Collect all lines below with the string "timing".

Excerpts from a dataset
---+---

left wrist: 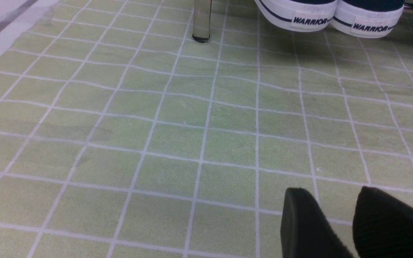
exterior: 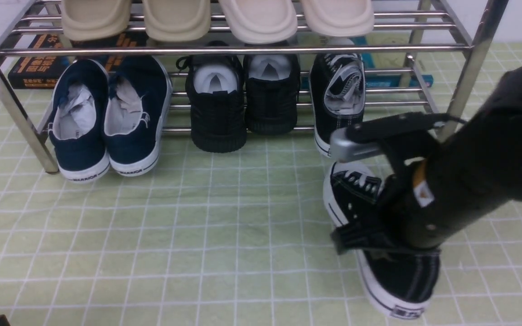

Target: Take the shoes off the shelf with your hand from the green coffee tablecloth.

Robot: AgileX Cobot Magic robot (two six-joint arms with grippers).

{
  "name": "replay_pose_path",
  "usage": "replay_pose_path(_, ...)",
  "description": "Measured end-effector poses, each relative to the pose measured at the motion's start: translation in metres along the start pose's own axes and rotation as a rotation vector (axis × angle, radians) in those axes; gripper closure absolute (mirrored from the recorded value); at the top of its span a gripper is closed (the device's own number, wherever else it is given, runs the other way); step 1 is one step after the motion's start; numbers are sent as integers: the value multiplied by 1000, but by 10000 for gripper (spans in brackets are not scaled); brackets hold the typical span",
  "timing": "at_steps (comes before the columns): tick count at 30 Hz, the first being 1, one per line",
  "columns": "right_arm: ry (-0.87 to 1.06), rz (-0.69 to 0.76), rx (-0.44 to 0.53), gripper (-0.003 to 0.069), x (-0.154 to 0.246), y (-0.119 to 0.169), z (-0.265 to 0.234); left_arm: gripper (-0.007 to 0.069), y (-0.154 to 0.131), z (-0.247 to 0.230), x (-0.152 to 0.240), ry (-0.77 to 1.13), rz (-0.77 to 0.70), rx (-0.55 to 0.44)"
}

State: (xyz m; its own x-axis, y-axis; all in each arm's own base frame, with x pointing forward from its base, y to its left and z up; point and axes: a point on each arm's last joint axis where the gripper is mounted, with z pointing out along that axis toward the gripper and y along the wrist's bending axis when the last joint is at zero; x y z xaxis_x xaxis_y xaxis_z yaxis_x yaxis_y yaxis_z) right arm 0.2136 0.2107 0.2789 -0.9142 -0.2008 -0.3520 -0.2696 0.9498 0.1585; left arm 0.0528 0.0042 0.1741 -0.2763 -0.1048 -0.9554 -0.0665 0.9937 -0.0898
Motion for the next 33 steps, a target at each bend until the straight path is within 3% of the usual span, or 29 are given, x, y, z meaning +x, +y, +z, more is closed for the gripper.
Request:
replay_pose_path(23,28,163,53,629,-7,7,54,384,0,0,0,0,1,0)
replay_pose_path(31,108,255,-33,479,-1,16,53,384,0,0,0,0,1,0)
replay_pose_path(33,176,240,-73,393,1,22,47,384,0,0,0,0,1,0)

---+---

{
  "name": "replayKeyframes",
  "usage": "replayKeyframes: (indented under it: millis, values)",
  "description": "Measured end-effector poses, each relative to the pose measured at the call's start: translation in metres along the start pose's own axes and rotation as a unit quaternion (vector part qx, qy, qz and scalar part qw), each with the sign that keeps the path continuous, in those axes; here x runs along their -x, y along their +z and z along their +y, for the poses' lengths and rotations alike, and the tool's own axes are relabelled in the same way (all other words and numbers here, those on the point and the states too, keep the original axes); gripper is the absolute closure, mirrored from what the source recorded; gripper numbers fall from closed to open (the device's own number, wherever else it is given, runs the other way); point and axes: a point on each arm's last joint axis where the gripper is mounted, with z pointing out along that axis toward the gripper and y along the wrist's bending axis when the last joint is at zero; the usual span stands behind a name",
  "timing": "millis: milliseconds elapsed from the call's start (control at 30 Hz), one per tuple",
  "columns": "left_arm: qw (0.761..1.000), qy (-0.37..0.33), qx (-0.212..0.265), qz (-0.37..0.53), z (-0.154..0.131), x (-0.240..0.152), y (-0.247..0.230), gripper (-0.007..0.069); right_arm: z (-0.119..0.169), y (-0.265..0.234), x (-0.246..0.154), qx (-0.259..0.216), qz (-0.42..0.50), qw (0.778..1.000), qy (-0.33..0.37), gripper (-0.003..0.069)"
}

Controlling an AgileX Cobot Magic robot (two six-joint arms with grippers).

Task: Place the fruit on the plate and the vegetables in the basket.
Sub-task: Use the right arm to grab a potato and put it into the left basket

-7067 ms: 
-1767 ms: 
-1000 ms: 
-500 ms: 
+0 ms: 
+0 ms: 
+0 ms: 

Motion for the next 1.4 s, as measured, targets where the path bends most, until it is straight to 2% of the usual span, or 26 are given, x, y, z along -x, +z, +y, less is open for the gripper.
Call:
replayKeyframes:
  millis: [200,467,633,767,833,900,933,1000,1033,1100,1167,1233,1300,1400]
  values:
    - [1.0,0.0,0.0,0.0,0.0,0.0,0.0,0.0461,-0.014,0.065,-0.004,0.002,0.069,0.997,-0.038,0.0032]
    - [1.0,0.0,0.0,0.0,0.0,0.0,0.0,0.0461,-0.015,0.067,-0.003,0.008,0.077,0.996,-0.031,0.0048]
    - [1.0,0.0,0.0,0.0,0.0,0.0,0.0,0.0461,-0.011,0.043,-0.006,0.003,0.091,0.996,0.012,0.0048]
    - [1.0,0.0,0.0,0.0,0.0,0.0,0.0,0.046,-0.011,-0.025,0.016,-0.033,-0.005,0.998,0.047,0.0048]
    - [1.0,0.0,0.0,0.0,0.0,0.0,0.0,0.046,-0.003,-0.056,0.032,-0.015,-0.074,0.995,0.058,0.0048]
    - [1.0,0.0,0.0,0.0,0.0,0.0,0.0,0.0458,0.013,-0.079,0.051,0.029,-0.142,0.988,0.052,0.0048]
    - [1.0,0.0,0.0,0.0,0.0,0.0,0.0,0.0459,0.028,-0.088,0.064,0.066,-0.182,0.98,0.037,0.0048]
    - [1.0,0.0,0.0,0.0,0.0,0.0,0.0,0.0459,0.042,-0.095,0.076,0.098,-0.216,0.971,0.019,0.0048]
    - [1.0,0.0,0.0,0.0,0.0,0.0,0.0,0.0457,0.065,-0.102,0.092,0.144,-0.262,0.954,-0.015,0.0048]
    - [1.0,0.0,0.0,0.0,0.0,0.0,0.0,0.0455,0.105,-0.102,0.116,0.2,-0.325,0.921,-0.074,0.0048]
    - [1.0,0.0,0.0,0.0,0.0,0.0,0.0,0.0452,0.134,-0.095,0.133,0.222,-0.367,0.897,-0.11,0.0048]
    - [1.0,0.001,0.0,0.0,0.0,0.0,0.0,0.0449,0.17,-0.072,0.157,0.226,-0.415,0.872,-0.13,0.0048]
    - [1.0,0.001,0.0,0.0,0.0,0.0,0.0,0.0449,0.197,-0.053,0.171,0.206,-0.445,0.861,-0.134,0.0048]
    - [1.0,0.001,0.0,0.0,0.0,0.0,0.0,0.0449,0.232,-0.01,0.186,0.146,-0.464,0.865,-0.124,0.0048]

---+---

- [Solved exercise]
  "timing": "at_steps (comes before the columns): tick count at 30 Hz, the first being 1, one per line",
  "timing": "millis: milliseconds elapsed from the call's start (control at 30 Hz), one per tuple",

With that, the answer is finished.